Problem statement: Quote, with no changes, the lines that run from the top of the material to the line with "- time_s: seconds", both included.

Dataset excerpt:
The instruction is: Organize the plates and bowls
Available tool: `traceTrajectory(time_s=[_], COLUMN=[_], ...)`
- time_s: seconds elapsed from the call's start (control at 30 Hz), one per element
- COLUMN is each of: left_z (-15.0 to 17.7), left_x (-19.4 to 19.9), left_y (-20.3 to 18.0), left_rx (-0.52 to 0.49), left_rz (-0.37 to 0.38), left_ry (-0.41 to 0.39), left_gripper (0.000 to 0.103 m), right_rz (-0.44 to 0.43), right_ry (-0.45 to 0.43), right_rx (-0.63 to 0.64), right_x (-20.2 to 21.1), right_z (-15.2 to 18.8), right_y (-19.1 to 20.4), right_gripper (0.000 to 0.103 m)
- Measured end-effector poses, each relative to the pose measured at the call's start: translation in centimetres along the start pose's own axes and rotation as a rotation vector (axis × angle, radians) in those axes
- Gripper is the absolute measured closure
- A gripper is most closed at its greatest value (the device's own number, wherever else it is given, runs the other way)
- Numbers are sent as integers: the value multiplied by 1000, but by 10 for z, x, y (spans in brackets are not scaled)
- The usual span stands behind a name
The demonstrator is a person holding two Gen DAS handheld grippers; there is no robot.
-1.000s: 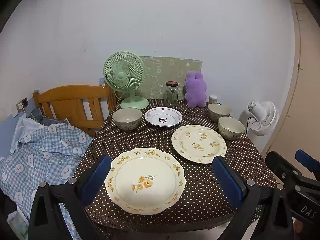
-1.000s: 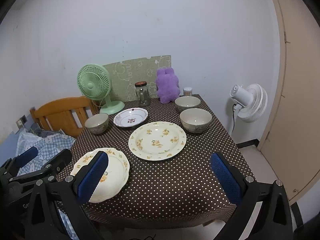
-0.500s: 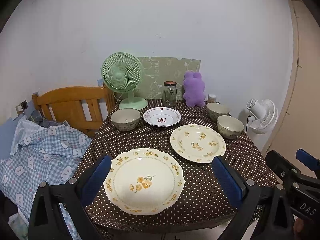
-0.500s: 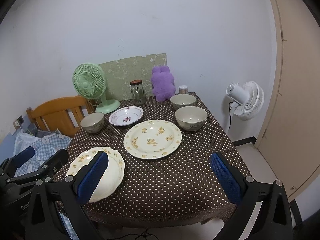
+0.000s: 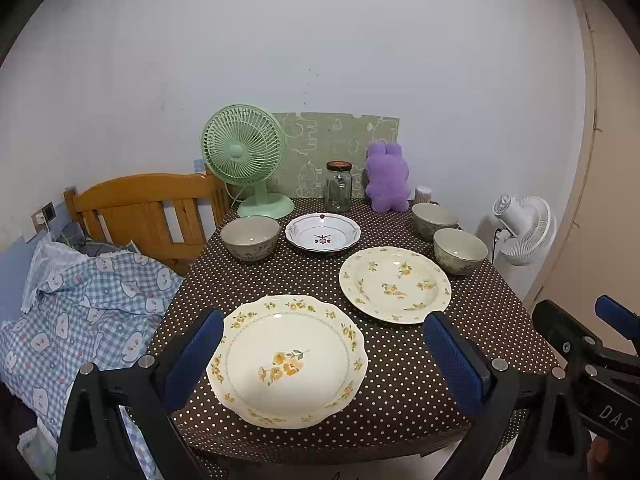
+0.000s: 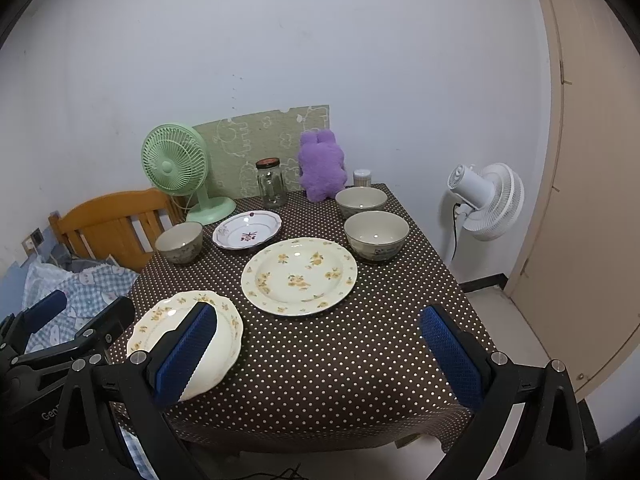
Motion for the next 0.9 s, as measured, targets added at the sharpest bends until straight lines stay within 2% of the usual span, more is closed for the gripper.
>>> traceTrajectory(time_s=[0.9], left_z=[0], left_x=[0], left_y=[-11], left_rx=[-9], left_rz=[-19], left_ry=[-22], left_gripper=[5], right_rz=[16], right_ry=[-4], right_rx=[-4], right_x=[-4], right_z=[-3], right_y=[-11], right_gripper=[0])
Point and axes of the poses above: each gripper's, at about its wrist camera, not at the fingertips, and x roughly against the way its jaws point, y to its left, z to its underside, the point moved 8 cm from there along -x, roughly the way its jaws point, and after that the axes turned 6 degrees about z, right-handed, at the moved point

Response area:
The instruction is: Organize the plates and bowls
Available tool: `traceTrajectory(time_s=[_], COLUMN=[_], ...)`
- time_s: seconds elapsed from the call's start (control at 30 Hz), one per element

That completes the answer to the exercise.